[[ Provided records open ]]

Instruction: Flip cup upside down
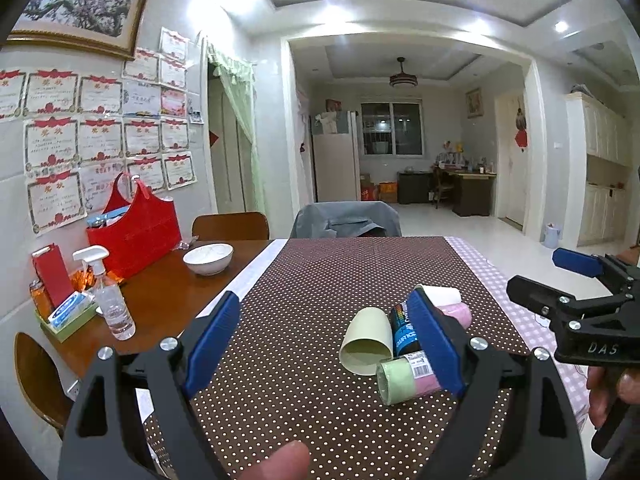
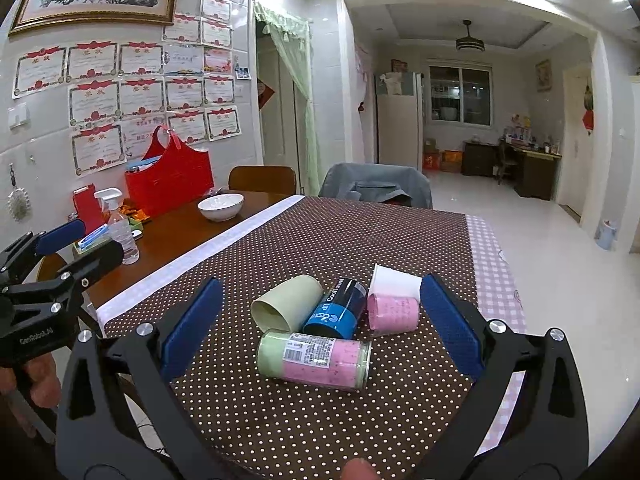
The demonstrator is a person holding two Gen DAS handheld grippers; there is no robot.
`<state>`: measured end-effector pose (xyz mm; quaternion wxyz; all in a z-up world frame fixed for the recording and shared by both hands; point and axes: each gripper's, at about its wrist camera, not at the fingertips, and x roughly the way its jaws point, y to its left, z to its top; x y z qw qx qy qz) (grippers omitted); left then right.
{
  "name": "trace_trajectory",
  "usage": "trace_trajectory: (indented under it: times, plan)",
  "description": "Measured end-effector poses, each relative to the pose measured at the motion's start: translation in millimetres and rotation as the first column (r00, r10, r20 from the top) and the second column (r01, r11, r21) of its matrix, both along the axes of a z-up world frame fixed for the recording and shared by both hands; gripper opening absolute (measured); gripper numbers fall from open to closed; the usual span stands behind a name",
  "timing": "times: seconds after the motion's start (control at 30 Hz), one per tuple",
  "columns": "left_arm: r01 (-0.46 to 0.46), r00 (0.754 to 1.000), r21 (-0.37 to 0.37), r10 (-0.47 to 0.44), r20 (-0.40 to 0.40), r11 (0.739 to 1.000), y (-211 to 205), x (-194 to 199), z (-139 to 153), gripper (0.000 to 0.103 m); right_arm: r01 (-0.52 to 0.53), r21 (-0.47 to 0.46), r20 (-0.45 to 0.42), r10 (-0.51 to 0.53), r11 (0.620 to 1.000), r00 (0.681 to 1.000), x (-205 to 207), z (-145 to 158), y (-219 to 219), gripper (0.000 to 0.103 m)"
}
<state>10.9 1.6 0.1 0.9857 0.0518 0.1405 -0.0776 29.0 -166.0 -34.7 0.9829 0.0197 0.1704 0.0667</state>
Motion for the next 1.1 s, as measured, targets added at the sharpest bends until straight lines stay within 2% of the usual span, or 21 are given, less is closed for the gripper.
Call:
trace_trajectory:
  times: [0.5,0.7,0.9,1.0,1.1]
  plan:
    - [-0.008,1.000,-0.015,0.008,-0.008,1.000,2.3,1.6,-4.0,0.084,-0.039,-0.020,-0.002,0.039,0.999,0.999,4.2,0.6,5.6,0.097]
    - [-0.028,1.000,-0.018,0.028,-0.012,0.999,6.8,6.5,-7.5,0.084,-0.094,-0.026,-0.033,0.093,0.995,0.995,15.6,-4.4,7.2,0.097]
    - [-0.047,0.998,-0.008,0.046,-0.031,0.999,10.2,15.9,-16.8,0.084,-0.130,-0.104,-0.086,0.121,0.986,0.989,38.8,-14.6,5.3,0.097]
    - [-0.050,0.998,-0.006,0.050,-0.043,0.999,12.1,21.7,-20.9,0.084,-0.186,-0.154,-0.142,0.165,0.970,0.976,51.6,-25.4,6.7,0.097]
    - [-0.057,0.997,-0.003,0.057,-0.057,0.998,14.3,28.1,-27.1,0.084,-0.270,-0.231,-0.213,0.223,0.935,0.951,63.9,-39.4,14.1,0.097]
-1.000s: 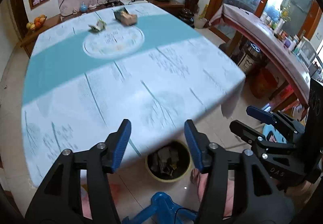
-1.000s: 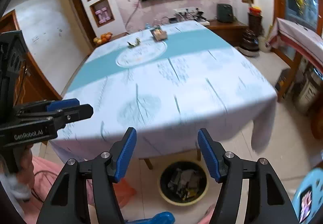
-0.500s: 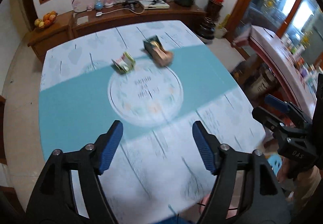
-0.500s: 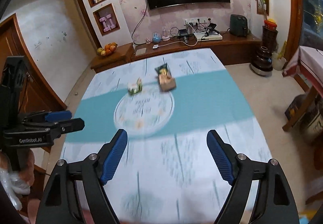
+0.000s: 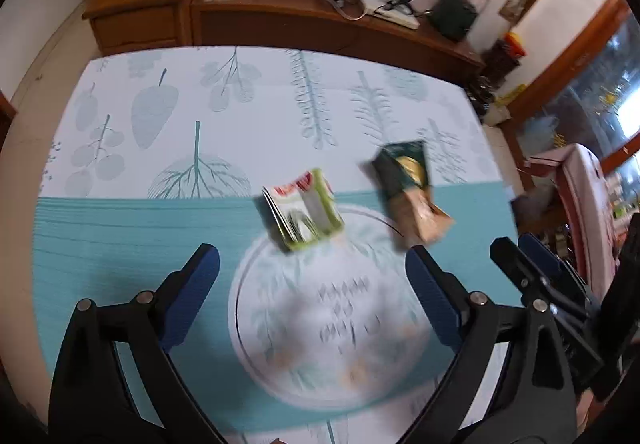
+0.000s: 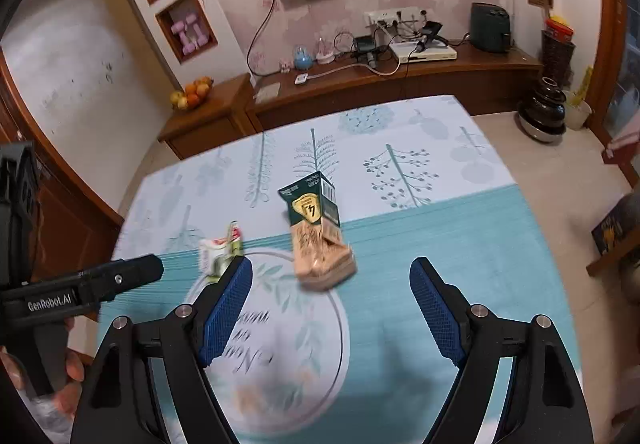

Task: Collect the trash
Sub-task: 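Grasp the green milk carton with the right tool while the left tool grasps the green-white snack packet, then carry the milk carton and snack packet over the bin and open both tools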

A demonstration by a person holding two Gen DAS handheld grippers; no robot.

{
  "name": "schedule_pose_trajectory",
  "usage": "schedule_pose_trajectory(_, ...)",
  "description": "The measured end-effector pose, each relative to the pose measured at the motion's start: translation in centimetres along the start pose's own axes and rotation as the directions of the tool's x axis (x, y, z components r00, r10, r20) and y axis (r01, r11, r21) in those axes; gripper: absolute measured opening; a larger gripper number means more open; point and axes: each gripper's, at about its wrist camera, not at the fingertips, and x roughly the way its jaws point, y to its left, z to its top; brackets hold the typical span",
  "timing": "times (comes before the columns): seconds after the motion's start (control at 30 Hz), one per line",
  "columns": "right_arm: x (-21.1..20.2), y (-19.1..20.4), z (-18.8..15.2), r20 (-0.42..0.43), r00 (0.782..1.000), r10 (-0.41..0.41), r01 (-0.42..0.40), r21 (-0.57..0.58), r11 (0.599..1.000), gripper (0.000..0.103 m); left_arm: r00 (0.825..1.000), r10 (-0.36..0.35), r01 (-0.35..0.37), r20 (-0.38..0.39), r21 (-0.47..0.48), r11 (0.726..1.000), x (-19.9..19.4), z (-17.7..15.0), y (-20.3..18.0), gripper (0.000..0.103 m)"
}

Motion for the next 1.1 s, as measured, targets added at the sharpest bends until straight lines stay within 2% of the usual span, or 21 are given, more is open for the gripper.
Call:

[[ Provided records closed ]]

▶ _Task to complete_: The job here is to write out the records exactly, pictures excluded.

▶ _Exercise solution_:
Instruction: Flip cup upside down
The demonstrator is a person holding two Gen DAS handheld grippers; there is no robot.
`<state>`: measured end-effector pose (xyz mm; quaternion wxyz; all in a z-up world frame fixed for the recording and shared by both hands; point and axes: each gripper's, at about its wrist camera, not at the fingertips, and x roughly the way its jaws point, y to its left, z to its top; x y z qw qx qy qz) (grippers omitted); left then right.
{
  "name": "trace_trajectory",
  "usage": "trace_trajectory: (indented under it: times, plan)",
  "description": "Measured end-effector poses, each relative to the pose measured at the motion's start: translation in millimetres and rotation as the first column (r00, r10, r20 from the top) and the second column (r01, r11, r21) of its matrix, both along the axes of a z-up world frame fixed for the recording and shared by both hands; gripper opening absolute (measured); gripper numbers fall from open to closed; the usual span stands behind a name",
  "timing": "times: seconds after the motion's start (control at 30 Hz), one per tuple",
  "columns": "left_arm: r01 (-0.46 to 0.46), r00 (0.754 to 1.000), r21 (-0.37 to 0.37), r10 (-0.47 to 0.44), r20 (-0.40 to 0.40), r11 (0.739 to 1.000), y (-211 to 205), x (-194 to 199), z (-139 to 153), gripper (0.000 to 0.103 m); right_arm: r01 (-0.52 to 0.53), r21 (-0.47 to 0.46), r20 (-0.45 to 0.42), r10 (-0.51 to 0.53), r11 (0.620 to 1.000), r00 (0.681 to 1.000), x (-205 to 207), z (-145 to 158), y (-219 to 219), gripper (0.000 to 0.103 m)"
}
<state>10.9 1.6 0.1 0.9857 0.0518 0.1405 -0.0776 29.0 -166.0 -34.7 0.9829 0.0197 0.1704 0.0667</state>
Motion for the next 1.1 s, as measured, targets added at the sharpest bends until straight lines stay within 2% of the usual span, or 21 are given, less is closed for the gripper.
Call:
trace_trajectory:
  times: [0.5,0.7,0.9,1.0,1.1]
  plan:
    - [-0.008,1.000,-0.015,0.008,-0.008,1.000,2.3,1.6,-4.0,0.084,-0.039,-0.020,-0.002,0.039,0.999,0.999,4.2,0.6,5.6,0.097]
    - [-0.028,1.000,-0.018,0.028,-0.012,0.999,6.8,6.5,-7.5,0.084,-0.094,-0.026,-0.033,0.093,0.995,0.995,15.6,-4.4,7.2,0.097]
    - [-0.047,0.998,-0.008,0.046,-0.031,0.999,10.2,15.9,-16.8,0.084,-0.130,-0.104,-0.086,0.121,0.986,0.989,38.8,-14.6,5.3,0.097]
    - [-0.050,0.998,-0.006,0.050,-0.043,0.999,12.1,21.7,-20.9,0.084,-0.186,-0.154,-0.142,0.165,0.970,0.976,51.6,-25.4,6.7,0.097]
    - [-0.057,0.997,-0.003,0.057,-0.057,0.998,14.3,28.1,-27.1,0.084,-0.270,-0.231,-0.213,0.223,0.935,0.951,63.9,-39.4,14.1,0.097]
-1.000s: 
-1.000s: 
-0.500s: 
-0.500s: 
+0.000s: 
+0.000s: 

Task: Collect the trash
Sub-task: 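Grasp the green milk carton with the right tool while the left tool grasps the green-white snack packet, then carry the milk carton and snack packet over the bin and open both tools
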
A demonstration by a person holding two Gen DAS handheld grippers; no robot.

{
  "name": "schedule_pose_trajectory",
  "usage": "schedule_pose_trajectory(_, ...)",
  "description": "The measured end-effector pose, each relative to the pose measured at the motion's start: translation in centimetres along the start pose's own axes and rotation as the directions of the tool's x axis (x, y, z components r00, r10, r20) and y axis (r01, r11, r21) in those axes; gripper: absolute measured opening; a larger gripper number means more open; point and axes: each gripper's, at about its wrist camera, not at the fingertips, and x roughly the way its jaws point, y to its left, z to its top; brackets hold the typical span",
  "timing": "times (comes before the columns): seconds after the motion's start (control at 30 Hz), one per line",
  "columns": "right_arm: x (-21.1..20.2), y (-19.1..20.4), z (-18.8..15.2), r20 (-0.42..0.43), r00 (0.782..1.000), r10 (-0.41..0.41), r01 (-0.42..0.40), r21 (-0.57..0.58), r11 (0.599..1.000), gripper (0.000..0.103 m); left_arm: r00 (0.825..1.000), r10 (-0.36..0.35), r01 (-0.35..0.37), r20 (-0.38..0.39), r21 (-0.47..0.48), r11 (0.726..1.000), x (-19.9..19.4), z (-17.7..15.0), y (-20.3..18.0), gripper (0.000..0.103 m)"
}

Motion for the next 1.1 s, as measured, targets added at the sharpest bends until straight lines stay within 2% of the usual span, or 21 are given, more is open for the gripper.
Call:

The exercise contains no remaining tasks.